Le travail Psychanalytique : compte rendu du Colloque de la SPP par André Green

LE TRAVAIL PSYCHANALYTIQUE

DIALOGUES ENTRE LA SOCIETE PSYCHANALYTIQUE DE PARIS ET SES INTERLOCUTEURS

MAISON DE L'UNESCO

23 / 24 NOVEMBRE 2002

SYNTHESE PROVISOIRE

Ainsi que les organisateurs du colloque en avaient l'intuition (voir page 1 du programme), il s'est confirmé que l'attente du public était d'assister à des échanges entre membres des diverses sociétés, pour les entendre discuter autour de thèmes importants dégagés par l'examen de la littérature psychanalytique des dernières années.

Il faut souligner, au préalable que la salle de la Maison de l'Unesco qui accueille 1350 places n'a pas désempli durant ces deux journées de samedi et dimanche.

À cet égard, il a bien semblé que ce qui était retenu correspondait bien à ce qui éveillait la curiosité du public.

Les huit dialogues du colloque ont donné lieu à des échanges qui ont tenté d'apporter des réponses diverses, mais qui malgré leur diversité, ont montré que les psychanalystes sollicités et appartenant aux sociétés créées postérieurement à la S.P.P. se sont retrouvés nettement plus réunis par un socle commun que séparés par des divisions insurmontables.

Aussi ce colloque a montré que l'héritage issu de Freud et de Lacan avait été maintenu vivant, tout en faisant l'objet d'un examen critique qui démontrait bien le caractère vivant et actif de la psychanalyse. Il y a donc là, à la fois une communauté d'esprit et un respect des différences . Cependant, les conditions de cette circulation entre des idées et des concepts, même différemment interprétés, devrait reposer sur la base commune de l'accord concernant les conditions de la pratique psychanalytique en dehors desquelles le débat n'aurait pu avoir lieu car s'adressant à des modes d'exercice par trop différents.

À cet égard, on peut affirmer que la ligne de partage ne sépare plus les lacaniens des non lacaniens car les lacaniens engagés dans le débat ou les mouvements issus de la postérité lacanienne, partageaient avec les autres des références convergentes en ce qui concerne la pratique psychanalytique. De toute manière, aucune directive institutionnelle ne saurait imposer des limites à la diffusion de la pensée psychanalytique.

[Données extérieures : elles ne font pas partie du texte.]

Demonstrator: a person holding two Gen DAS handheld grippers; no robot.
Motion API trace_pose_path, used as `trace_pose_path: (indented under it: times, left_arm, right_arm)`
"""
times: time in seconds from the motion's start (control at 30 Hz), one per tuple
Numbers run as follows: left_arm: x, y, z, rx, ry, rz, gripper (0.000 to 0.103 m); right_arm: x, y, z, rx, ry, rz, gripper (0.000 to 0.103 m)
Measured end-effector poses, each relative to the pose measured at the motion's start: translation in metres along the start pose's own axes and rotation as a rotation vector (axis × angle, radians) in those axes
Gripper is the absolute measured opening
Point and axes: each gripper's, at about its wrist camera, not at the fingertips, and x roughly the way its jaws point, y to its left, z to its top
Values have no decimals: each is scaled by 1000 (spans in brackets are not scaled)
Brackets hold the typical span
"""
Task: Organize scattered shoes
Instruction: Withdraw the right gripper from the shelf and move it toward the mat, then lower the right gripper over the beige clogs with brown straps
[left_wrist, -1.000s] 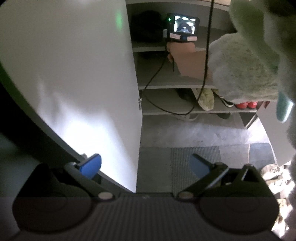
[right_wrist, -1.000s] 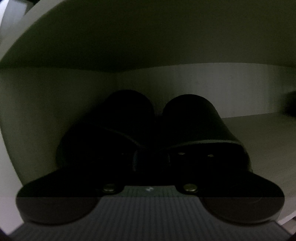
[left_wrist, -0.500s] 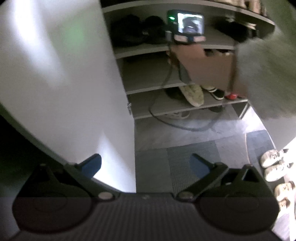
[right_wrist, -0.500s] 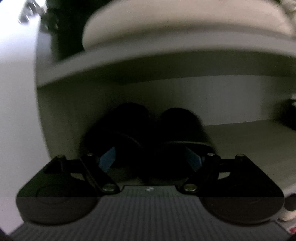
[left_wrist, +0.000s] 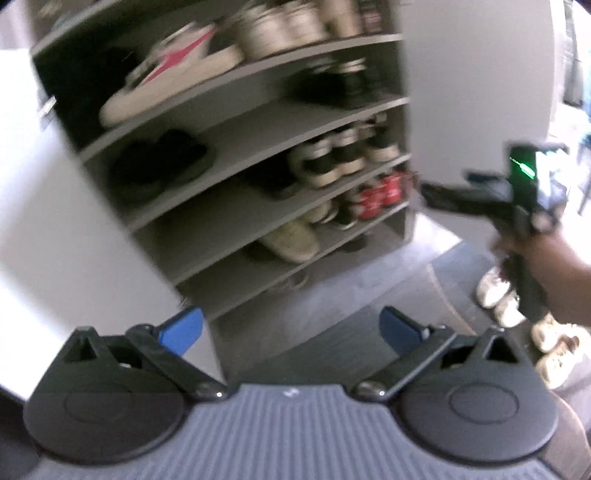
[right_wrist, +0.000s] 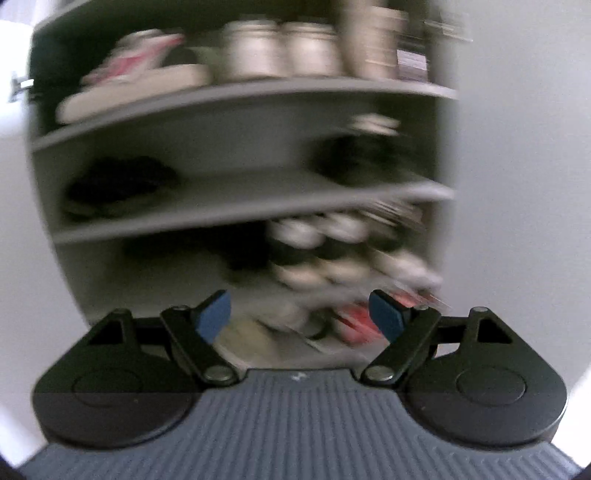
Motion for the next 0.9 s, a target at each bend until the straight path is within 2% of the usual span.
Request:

Il n'est pas possible d'entrer dans le détail des débats, mais, j'ai, dans ma conclusion, insisté sur la situation fondatrice de la rencontre psychanalytique qui constitue le sol de toute théorisation et qui engage la spécificité du mode de pensée psychanalytique qui est si difficile à mettre en évidence et à reconnaître et dont il n'est pas toujours évident de situer les nuances justifiant telle ou telle divergence.

Ont été envisagés les limites et les obstacles à l'établissement d'une telle situation fondatrice, les occasions où celle-ci doit être modifiée par rapport à son objet (par exemple la psychosomatique), les modes de pensée originaux qui s'en dégagent et qui diffèrent du modèle de la névrose, sur lequel Freud s'est appuyé majoritairement.

On est revenu sur la source inépuisable de réflexion que constitue le concept de pulsion, qui est toujours vigoureusement défendu en France alors qu'il est souvent abandonné à l'étranger et qui explique la nécessaire formulation métaphorique des manifestations qui en sont l'expansion et la transformation, mais aussi bien la source des difficultés ou l'occasion d'obstacles à l'évolution de la cure.

Les catégories lacaniennes ont fait l'objet d'une discussion sur les différentes manières de les comprendre en fonction des contributions théoriques d'autres auteurs majeurs de la littérature psychanalytique contemporaine (Winnicott, Bion…).

D'une manière générale, on peut dire que la prise en considération des paradigmes autres que la névrose ont été de puissants stimulants à l'avancement des idées en psychanalyse, sans renoncer à l'importance des intuitions majeures de Freud.

Il semble que l'élaboration en cours est destinée à se poursuivre, en enrichissant la panoplie des concepts psychanalytiques qui pourraient être interprétés maintenant en rapport avec certaines nouvelles normes de savoir, rattachables à l'épistémologie moderne. À cet égard, Freud pourrait être considéré comme un précurseur de la complexité et ce sera sans doute l'une des tâches de la psychanalyse contemporaine d'explorer les voies par lesquelles le savoir psychanalytique pourrait rejoindre les préoccupations dans un champ commun d'intersection.